_Problem to work on_: When you write out the listing, keep each word exactly as it stands but include none of its images.

··· Dataset extract ···

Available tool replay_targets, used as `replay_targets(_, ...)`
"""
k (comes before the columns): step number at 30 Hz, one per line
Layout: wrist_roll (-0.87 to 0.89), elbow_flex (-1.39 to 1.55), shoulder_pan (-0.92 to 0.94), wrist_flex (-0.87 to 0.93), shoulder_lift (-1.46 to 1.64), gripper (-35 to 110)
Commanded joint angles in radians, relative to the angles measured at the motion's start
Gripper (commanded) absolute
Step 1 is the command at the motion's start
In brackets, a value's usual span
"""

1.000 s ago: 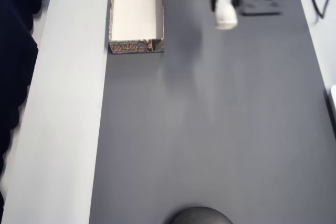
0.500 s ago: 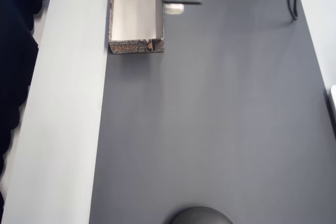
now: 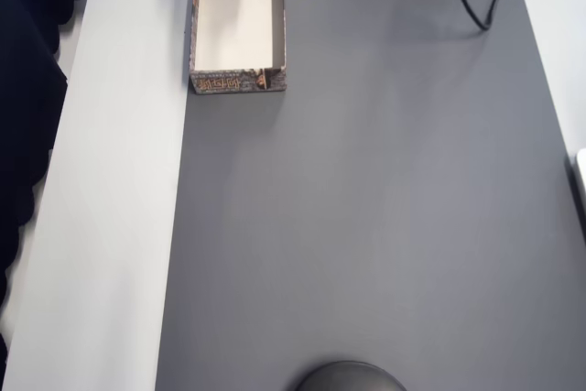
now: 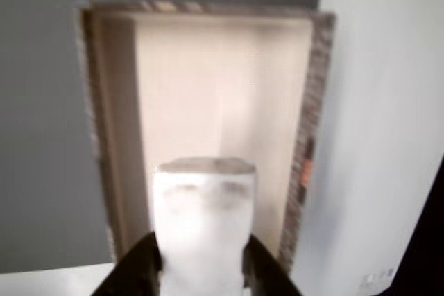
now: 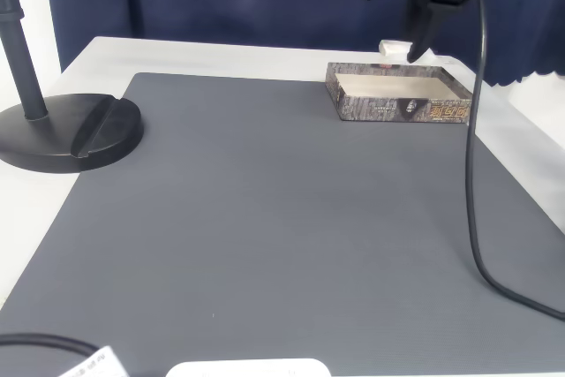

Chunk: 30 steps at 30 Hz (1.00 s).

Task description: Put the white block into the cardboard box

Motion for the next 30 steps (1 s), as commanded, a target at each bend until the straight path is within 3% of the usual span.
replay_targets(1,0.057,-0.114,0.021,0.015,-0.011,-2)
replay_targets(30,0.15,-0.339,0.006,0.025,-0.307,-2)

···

_Solution to this exercise_:
Available tool replay_targets, used as `replay_targets(_, ...)`
"""
k (comes before the columns): step number at 30 Hz, one per line
Layout: wrist_roll (-0.87 to 0.89), elbow_flex (-1.39 to 1.55), shoulder_pan (-0.92 to 0.94), wrist_flex (-0.87 to 0.93), shoulder_lift (-1.46 to 1.64), gripper (-35 to 110)
Commanded joint angles in radians, relative to the angles measured at the motion's start
Gripper (commanded) absolute
Step 1 is the command at the motion's start
In brackets, a value's usual span
"""

1.000 s ago: 
0.500 s ago: 
now: 
now: 
now: 

Chunk: 30 steps at 30 Hz (1.00 s).

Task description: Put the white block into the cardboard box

Motion for the next 30 steps (1 s), as commanded, a target at each bend until the straight path is within 3% of the usual span.
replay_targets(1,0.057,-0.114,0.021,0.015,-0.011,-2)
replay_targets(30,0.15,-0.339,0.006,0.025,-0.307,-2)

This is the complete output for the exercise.